The album opens with “Richard Pryor Addresses a Tearful Nation,” a modified E-minor blues with a bridge, one of two songs in which Henry risks the contentious ventriloquism of a white man speaking through a black man who is both character and historical figure. It’s also an updated saloon song, origins Henry underscores by borrowing a line from Matt Dennis and Earl Brent’s “Angel Eyes,” a brooding standard with blues roots most famously recorded for Frank Sinatra’s landmark Only the Lonely. Immediately you notice the drums. Blade is one of the world’s most emotive, joyful drummers, completely in command but understated, and Henry, Street, and the engineer Höskolds process and reverberate his kit so it sounds ethereal yet always played. Blade and Mehldau had worked together in Joshua Redman’s quartet and in one of Mehldau’s early trios, and they have an obvious affinity. Mehldau is keenly responsive on this tune, matching, answering, and harmonizing Henry’s vocal. The core band would be enough, but there’s also Steve Barber’s orchestration, colorful and never extraneous.
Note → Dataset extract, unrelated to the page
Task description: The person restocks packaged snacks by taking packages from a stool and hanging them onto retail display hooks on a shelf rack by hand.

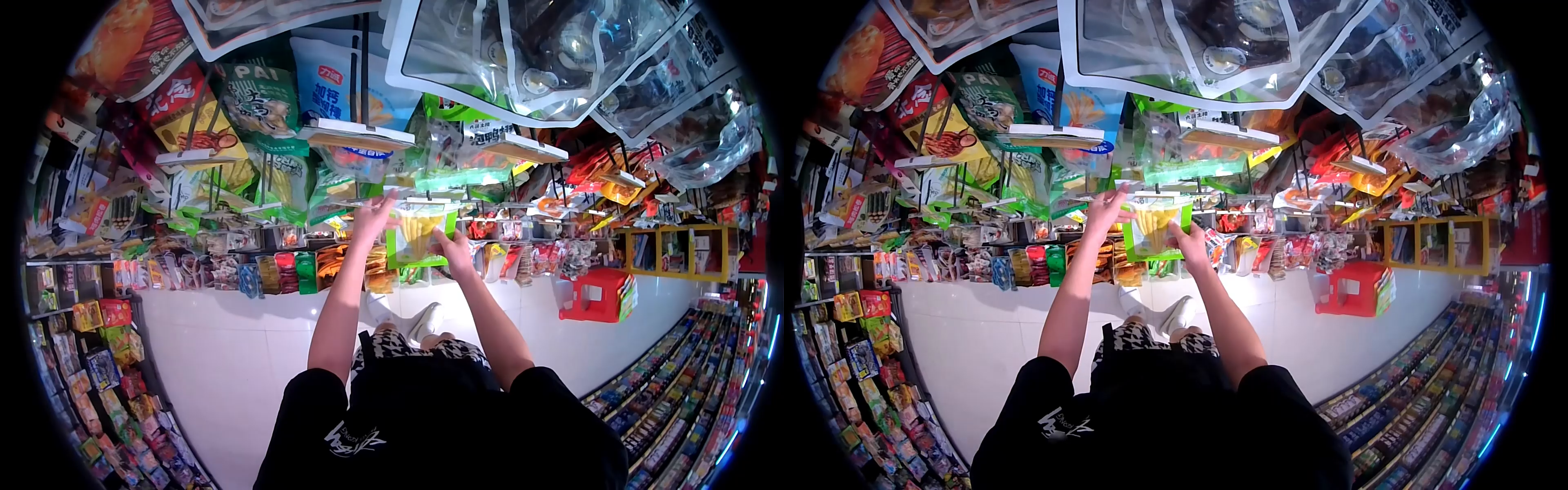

Henry doesn’t do fast, but with languid tempos he has some of the smoldering expressiveness of the jazz singer and pianist Shirley Horn. In his book Every Song Ever, Ben Ratliff writes that certain extremely slow songs—the Flamingos’ “I Only Have Eyes for You” is one he cites, Sarah Vaughan’s “Lover Man” another—are “in some way acts of resistance, orchestrated protests during an extended period of industry.” That fits here, in that Pryor’s comedy was a complex act of resistance. Then again, just as some abstract paintings are named after figures the viewer can’t detect, the song is narrated by Richard Pryor only because its title asks us to think so. Its first verse:


Sometimes I think I’ve almost fooled myself

Sometimes I think I’ve almost fooled myself

Spreading out my wings

Above us like a tree

Laughing now, out loud

Almost like I was free


This could be one of many sympathetically bruised figures scattered around Henry’s albums from these years, quietly addressing offstage exes, updating bartenders, fighting addictions, about to schlepp a mattress up the creaky stairs over at the bank. Invoking Pryor, of course, adds heft, pathos, history, including the history of Black art, the history of white supremacism, the question of whether this monologue is Henry’s to deliver.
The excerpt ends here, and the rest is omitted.